--- PROBLEM DETAILS ---
Where a line in the listing below holds the word "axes", count that line; give the total alone.

--- AVAILABLE DATA ---

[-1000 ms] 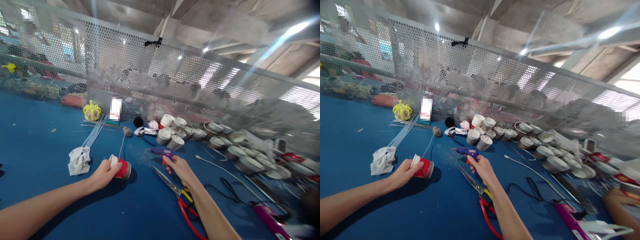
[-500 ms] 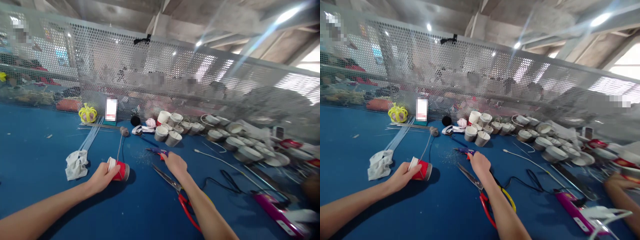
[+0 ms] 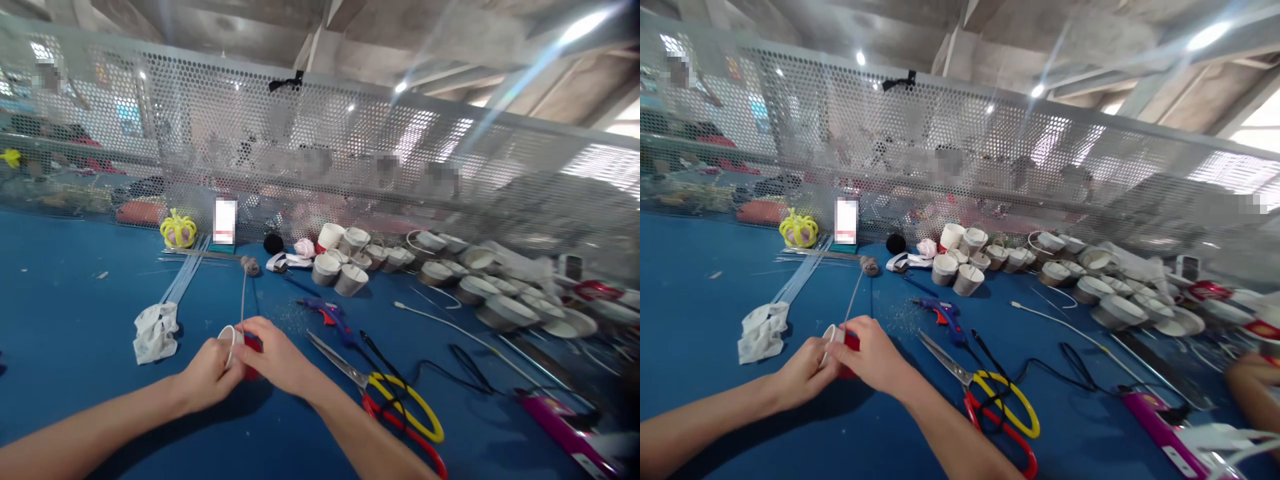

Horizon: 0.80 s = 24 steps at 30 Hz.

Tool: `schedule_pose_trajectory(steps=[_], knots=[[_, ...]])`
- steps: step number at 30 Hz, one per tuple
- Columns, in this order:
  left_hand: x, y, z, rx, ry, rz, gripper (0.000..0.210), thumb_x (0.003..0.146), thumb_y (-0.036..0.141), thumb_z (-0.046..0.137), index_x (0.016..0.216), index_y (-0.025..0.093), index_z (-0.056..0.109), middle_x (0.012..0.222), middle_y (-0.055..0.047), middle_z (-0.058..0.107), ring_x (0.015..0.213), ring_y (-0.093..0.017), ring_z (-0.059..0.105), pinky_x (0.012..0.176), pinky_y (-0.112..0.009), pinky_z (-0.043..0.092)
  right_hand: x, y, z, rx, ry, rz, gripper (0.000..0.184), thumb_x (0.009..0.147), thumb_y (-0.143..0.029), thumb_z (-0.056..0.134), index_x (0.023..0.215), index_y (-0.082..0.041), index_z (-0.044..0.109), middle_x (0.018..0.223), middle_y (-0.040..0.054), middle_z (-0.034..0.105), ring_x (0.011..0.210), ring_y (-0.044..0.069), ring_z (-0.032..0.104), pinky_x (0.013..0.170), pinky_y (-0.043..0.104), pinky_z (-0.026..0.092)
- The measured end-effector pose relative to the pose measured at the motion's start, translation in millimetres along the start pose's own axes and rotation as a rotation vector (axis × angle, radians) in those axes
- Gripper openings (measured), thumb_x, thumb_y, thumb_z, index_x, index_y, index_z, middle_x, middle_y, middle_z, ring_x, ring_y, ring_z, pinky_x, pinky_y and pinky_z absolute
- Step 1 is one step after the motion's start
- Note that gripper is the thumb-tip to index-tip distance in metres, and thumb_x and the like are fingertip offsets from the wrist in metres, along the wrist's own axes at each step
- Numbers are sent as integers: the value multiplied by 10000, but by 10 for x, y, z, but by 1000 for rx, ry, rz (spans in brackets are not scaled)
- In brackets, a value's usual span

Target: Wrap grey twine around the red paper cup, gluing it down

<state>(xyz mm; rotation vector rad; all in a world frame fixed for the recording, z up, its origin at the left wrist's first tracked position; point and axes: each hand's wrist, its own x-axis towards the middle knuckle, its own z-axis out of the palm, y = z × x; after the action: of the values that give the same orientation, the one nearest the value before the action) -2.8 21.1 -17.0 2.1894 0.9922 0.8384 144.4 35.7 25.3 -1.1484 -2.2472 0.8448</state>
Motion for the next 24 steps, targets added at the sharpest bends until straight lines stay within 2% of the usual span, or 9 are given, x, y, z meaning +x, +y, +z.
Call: schedule_pose_trajectory(steps=[2,6,10,14,17,19,24], knots=[[-4,15,-12,3,-19,15,253,771,137,362,625,125,568,539,9,496,467,-83,396,473,-196,306,5,-14,22,127,79,9,250,712,-245,586,932,-127,596,1024,97,566,972,168,511,868,293,371],[-3,27,-26,-29,-38,0,281,812,186,344,668,126,578,613,-19,558,526,-99,459,526,-198,351,-18,-45,-10,259,165,25,33,708,-175,570,690,-152,585,910,60,585,904,145,536,843,278,384],[1,32,-36,-87,-32,-49,296,815,221,351,599,124,529,558,7,490,495,-84,402,493,-199,311,-34,-46,-27,258,177,35,80,742,-178,510,675,-158,549,803,32,578,821,140,532,789,280,398],[31,43,-66,-303,-35,-282,317,775,314,422,519,130,451,474,52,341,440,-64,281,421,-193,227,-21,-14,-59,334,195,155,110,770,-240,468,740,-157,535,738,24,582,694,130,525,669,269,421],[72,51,-112,-569,-1,-454,282,719,360,479,576,118,496,490,44,410,445,-64,320,432,-184,260,-15,2,-125,441,210,217,110,752,-269,499,740,-163,522,728,24,598,658,123,525,629,255,417],[94,49,-142,-670,68,-548,233,676,337,528,623,109,536,504,38,465,448,-64,352,442,-179,272,-20,7,-178,469,252,215,111,737,-280,527,742,-169,524,733,20,604,669,121,529,640,252,411],[114,54,-178,-830,57,-612,217,639,316,582,668,101,590,540,11,563,474,-83,439,473,-181,316,-35,8,-272,450,321,183,129,729,-299,557,744,-176,522,709,6,604,651,112,528,628,240,407]])
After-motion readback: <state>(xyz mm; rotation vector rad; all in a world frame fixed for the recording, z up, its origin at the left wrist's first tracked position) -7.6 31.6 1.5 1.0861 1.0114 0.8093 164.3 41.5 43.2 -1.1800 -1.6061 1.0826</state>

--- RESULT OF THIS EXERCISE ---
3